To know how bad it is you only have to look to the idiot sons of a deranged president. Imagine that you’ve never been outside the United States, never travelled, never seen the world beyond your doorstep. Then one day you buy a high-powered rifle, check it in on a Delta flight from Atlanta to Johannesburg (BTW Delta does not charge the normal baggage fees as a nod to the NRA). When you land you are whisked away to a seven-star resort where you are taken in a Land Rover to kill animals. For the right price, you can shoot an elephant, a cheetah, a lion or a Northern White Rhino. When you are finally standing with your boot on the dead animal’s head, it is an Instagram moment.
I got sick of seeing a bunch of Ted Nugent-looking creeps sitting in Delta Premium Economy with their bush jackets and khaki pants.
Whatever happened to “Take nothing but pictures, leave nothing but footprints, kill nothing but time”?
Who are your greatest influences? Any artists who have effectively depicted issues of oppression and violence whom you like?
For me, William Kentridge is hands down the best artist in the world. He paints, draws, sculpts, makes films, produces amazing animation, directs theatre, designs sets, stages operas and on and on. Everything he does is to perfection.
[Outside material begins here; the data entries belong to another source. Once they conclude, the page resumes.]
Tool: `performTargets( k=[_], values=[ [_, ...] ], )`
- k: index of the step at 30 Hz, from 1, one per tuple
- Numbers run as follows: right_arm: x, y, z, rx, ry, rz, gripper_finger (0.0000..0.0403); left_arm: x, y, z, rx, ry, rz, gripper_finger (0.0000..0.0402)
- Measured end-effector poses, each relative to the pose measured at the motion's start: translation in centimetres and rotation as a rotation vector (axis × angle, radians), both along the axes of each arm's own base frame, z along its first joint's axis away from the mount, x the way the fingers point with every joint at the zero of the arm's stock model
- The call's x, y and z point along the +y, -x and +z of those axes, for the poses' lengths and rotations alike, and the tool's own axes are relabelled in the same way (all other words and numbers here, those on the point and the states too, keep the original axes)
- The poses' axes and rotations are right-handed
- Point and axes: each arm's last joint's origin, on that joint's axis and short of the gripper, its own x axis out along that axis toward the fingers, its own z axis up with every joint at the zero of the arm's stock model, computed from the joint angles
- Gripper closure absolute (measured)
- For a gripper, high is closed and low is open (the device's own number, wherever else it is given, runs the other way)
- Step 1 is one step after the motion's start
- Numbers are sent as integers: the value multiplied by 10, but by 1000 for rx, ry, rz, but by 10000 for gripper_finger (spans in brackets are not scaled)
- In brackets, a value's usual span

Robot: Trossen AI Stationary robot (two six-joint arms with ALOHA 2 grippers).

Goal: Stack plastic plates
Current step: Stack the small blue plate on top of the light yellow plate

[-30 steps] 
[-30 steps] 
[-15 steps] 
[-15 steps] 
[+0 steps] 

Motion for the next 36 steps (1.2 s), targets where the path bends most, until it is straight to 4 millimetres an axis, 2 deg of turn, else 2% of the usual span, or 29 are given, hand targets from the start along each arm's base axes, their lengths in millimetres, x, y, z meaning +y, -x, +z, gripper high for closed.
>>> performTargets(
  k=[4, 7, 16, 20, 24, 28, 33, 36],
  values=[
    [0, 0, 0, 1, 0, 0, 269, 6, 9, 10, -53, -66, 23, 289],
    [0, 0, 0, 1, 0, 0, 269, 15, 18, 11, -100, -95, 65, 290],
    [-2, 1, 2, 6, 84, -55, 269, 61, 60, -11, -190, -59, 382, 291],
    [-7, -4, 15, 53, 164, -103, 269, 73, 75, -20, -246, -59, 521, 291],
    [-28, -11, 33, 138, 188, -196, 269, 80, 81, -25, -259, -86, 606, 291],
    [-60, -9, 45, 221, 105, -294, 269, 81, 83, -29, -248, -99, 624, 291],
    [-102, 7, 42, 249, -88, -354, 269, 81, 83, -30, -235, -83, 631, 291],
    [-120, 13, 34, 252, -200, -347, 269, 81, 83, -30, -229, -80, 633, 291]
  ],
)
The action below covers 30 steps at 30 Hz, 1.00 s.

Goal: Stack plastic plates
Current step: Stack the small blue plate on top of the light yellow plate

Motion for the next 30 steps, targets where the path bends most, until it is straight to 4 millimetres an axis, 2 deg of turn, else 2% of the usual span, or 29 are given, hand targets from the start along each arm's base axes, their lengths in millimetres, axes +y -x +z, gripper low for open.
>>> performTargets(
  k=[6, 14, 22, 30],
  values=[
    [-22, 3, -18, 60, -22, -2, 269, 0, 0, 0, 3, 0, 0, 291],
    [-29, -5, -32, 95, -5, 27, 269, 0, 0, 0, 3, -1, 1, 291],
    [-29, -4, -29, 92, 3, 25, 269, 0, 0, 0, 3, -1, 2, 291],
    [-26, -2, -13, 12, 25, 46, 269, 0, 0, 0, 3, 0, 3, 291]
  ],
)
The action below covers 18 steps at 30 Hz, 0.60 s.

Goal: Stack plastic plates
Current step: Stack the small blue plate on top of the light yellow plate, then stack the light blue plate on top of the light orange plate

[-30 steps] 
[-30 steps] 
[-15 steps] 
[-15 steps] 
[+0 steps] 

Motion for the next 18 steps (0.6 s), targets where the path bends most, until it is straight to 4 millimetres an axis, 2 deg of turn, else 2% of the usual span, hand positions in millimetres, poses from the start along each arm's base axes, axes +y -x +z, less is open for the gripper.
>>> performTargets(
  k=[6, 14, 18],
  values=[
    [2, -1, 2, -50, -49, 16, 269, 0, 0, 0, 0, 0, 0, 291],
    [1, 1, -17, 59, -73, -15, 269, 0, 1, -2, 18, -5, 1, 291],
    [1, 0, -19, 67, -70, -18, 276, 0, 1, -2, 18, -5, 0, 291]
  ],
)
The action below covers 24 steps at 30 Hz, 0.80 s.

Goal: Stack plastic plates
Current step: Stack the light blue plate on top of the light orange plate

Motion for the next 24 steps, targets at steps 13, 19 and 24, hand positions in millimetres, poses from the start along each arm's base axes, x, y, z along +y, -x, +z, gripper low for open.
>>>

I have never felt a moment’s boredom looking at his work. I am always amazed. It’s personal, poignant and transcendent.
What are you working on right now?
Currently my Casspir is at Pioneer Works in Redhook, Brooklyn. We took it there for 1-54 Art Fair. It was loaded onto a ship in Durban, South Africa and accidentally unloaded in Bremerhaven, Germany. It arrived at the Port of New Jersey without a moment to spare. What a surreal experience seeing flatbedded through the NY rush hour traffic.
Connected to the project, I have just completed the prints that are a companion piece to the Casspir. We shot several days in Kliptown Soweto, where we recreated riot scenes from the 80s and 90s. It was a big shoot with SFX and extras. Along with the photos we shot a documentary about the process of beading the Casspir and interviewed South Africans old enough to remember apartheid about their memories and recollections.
I am also editing a feature film I directed in South Africa last year. It is a modern-day adaptation of Dostoyevsky’s Crime and Punishment. It is in Sepedi and Setswana and was shot in central Johannesburg.
In addition to the photographs and films, my wife and I just hosted a big show in The Downtown LA Arts District called “Hidden Rooms”, “Art At The Rendon”. Over eighty artists activated the empty, decaying Rendon Hotel. Each artist had a room to themselves and full creative freedom to do as they like. The results were spectacular. Street artists, installation artists, fine artists, graffiti writers, conceptual artists all coming together with a sense of community and purpose. The event ran for three days in June.